Child protection industry conspiracy

Having your parental rights to a child terminated must be a traumatic experience. Whether the parent has intentionally abused a child, suffered from serious mental health issues or intractable addictions, there is a permanent hole in the parent's life when a child is lost to them. Even parents who have children removed on a temporary basis, still get up in the morning and see the place where the child used to sleep and feel the loss. Taking a child into care is a step that impacts all involved.

However, there is also a belief amongst some that child protection workers are somehow rewarded with removals and the subsequent adoption of children. Some theorists argue that funding formulas, such as those in the USA, support states taking children into care as opposed to leaving children in families and then trying to improve the family situation.

An example of this thinking can be found in a YouTube video Documentary on the Child Protection Industry. It is not that well done, but it certainly illustrates the thinking.

Critics are able to point to some high profile cases where child protection really did get it wrong. An example is the death of Logan Marr. She was placed in foster care. The foster mother, who was also a former child protection worker, was subsequently convicted of killing Logan. The PBS program Frontline has done a documentary on the case.

Logan Marr

There are many other cases where errors have led to high profile media reports. Like any system, a child protection system is going to get it wrong at times. The challenge of course, is that the price of errors can be high. At the same time, little pubic attention is given to the multitude of cases where things go well and sometimes, brilliantly. Little media time is given to the child who is alive and well today because of CPS interventions.

Child protection workers are constantly walking the line between protecting a child and preserving a family unit. Most child protection legislation seeks to have this balance tip towards family preservation. The appropriate standard for a parent to keep raising the child is not perfection or even being close to it. The standard is good enough.

As my colleague Sandra Engstrom and I are noting in an article we are preparing for publication:

Budd, Clark & Connell (2011) identiCied three domains that they concluded formed elements of minimally adequate parenting. These include:
  • meeting the physical needs of the child including the provision of a stable and safe home environment as well as meeting such things as medical and dental needs;
  • providing for the cognitive and developmental needs; and
  • addressing and responding to emotional needs including affection and sensitivity, appropriate discipline in order to promote positive behavior (p. 105).
 These same authors also suggest that issues of fit between parent and child form part of minimal parenting capacity. These include child factors such as the developmental stage of the child and the presence of any special needs. Can the parents meet both the needs of the child as well as their own needs? These authors further note that environmental considerations come into play such as culture, socioeconomic status and interpersonal stressors (p. 105). 
However, to suggest that child protection workers, in general, seek to remove children in order to meet the needs of adopting parents, as the above noted documentary suggests, is not supported in any credible research I have been able to find. No doubt, there are some outlier cases where this may appear to have occurred, but there simply is not the evidence to suggest that this is a goal of child protection. Yet, those who have been affected by CPS can well feel aggrieved and seek to shift blame.

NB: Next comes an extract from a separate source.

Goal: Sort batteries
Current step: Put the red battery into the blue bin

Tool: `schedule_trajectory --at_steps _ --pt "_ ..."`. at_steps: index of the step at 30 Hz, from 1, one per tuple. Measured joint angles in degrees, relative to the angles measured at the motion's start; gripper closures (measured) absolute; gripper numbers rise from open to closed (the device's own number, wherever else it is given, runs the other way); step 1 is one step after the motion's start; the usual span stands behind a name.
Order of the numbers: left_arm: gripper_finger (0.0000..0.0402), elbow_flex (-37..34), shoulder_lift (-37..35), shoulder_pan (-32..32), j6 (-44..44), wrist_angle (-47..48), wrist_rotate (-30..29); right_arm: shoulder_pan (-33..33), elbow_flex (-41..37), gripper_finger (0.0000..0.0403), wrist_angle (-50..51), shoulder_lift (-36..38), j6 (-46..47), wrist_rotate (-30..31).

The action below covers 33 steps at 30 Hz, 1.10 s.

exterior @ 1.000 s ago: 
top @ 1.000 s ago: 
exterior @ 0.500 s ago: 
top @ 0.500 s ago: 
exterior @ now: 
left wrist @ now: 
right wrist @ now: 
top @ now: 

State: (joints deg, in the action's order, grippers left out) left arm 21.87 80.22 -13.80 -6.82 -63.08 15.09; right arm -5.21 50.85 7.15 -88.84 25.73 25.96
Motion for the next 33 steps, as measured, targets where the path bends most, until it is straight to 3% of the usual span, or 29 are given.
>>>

My research focuses on child protection errors - cases where they indeed got it wrong and children have suffered. Yes, there are definitely cases of practice errors - Logan Marr is one of those cases. Many errors occur, however, due to systemic problems such as high case loads and insufficient funding of CPS and the intervention systems that can help families.

Social work needs to keep working on the practice errors. Like any system, engineering, aviation, medicine, the profession must learn from its errors. That is essential.

Allegations of conspiracy to take children in order to support adoptions as well as the employment of social workers and other allied mental health professions does little to advance an understanding of the errors. Yet, within their criticisms can be found some powerful areas for discussion as well as an understanding of the deep pain that parents feel who lose their children.

3 comments:

  1. All you need to do is look at the Federal Adoption Act where the State agency and adoptive receive money from the Federal Government to remove children, terminate parental rights, and increase adoption rates. This is happening to disabled parents with learning disabilities. Its wrong! Federally there needs to be an investigation.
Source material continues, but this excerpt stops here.